Hunting victims in Italy: The AVC dossier 2025/2026
With the presentation of the new dossier "Hunting Victims 2025/2026", the AVC – Observatory for Hunting Victims in Italy once again presents a devastating assessment. It is the 19th annual dossier from an institution that has been documenting for years what recreational hunting actually means beyond romantic myths: death, injuries, violence, violations of law and a growing threat to people, animals and public spaces.
The dossier makes clear that the 2025/2026 hunting season represents no exception, but rather part of an unbroken chain of incidents.
Deaths, serious injuries, misuse of hunting weapons and criminal behaviour also characterise this year's chronology. Particularly alarming is that people are increasingly affected who have no connection whatsoever torecreational hunting present. Female pedestrians, neighbors, family members, or random bystanders become victims of an armed recreational activity that stubbornly refuses to adapt to social change.
The AVC deliberately defines the term 'hobby hunters' broadly. It encompasses all persons who hunt, regardless of whether they possess a valid license or act illegally. This perspective is crucial, as the cases documented in the dossier demonstrate that the dangers do not end with formal permits. The risks stem from the practice itself, from weapons in civilian spaces, and from a culture that normalizes violence against animals and humans. More on the fundamental problem of recreational hunting as a societal risk can be found in the dossier section of IG Wild beim Wild.
Officially, according to the Interior Ministry, there are still around 588,000 valid hunting licenses in Italy. This number has been declining for years. In the 1980s and 1990s, it stood at over 1.5 million. However, the decline in recreational hunters by no means translates to less damage. On the contrary: The dossier reveals an inverse proportionality. Fewer hobby hunters, but a persistently high number of victims, in some cases even with increasing endangerment of uninvolved persons. Illegal recreational hunting and poaching remain a massive dark field that additionally distorts official figures.

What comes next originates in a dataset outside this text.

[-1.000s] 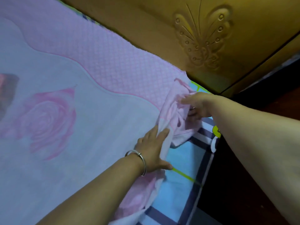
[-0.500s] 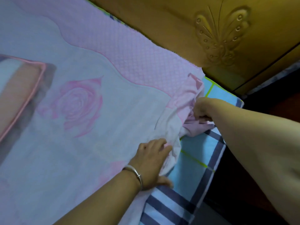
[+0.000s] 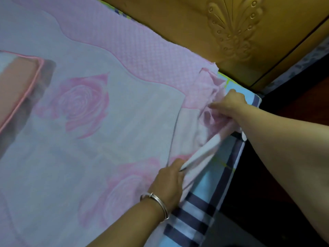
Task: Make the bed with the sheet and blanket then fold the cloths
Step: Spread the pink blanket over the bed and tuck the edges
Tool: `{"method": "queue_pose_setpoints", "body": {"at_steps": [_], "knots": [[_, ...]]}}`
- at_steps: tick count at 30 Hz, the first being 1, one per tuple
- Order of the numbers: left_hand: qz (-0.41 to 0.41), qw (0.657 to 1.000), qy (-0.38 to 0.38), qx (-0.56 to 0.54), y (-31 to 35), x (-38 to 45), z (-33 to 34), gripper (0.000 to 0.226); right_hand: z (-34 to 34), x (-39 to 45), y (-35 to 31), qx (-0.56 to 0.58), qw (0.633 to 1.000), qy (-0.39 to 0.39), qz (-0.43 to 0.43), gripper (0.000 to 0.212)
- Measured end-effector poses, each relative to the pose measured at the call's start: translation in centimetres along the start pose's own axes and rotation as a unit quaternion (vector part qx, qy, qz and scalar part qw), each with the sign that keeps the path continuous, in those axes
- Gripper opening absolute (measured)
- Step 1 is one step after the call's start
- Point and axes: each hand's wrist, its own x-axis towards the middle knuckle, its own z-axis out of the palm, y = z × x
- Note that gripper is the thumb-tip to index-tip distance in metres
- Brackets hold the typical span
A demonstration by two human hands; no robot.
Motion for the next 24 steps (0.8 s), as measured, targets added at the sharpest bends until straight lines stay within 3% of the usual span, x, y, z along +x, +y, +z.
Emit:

Particularly striking is the ratio between hobby hunter victims and non-hunter victims. In the 2025/2026 season, 33 hobby hunters died as a result of their own actions. At the same time, 13 people who had nothing to do with hunting activities lost their lives. This figure is not a marginal phenomenon, but a structural warning signal. Sardinia, Piedmont, and Tuscany lead the tragic statistics. These are regions where recreational hunting is deeply embedded in everyday culture and accordingly receives little critical scrutiny.
Despite these facts, a serious political debate remains absent. Media often report episodically, in isolation, without making the structural connection visible. Recreational hunting continues to be portrayed as tradition, as a necessary instrument, or as a harmless hobby. It is precisely this trivialization that we have been criticizing for years at Wild beim Wild, for example in our analyses on the psychology of recreational hunting and the role of violence legitimization in rural areas.
The political development in Italy further exacerbates the situation. Under the Meloni government, laws are being advanced that further expand hunting interests and undermine fundamental rights. Particularly explosive is bill 1552 with the planned amendment to Article 16 of Law 157/1992. It opens the door for recreational hunting on private property against the will of property owners and in favor of economic interests. This is not only an attack on property rights, but also on the population's sense of security.
The AVC dossier is methodologically sound. It excludes cases that are not directly attributable to the use of hunting weapons, such as falls or heart attacks. Ordinary crime without hunting connection is also not considered. This makes the remaining figures all the more significant. They show that recreational hunting is not an isolated nature conservation instrument, but a dangerous practice with real victims. Human victims, domestic animals, synanthropic animals, and wild animals are equally affected. In-depth background on the ethical dimension can be found at:
In the end, this dossier forces a clear decision. Either an armed, anachronistic, and socially increasingly incompatible activity continues to be tolerated, or there is a change of direction toward an ethic of life. An ethic that places safety, animal welfare, and social peace above particular interests. The figures from Italy is not a special case. It is a European warning signal.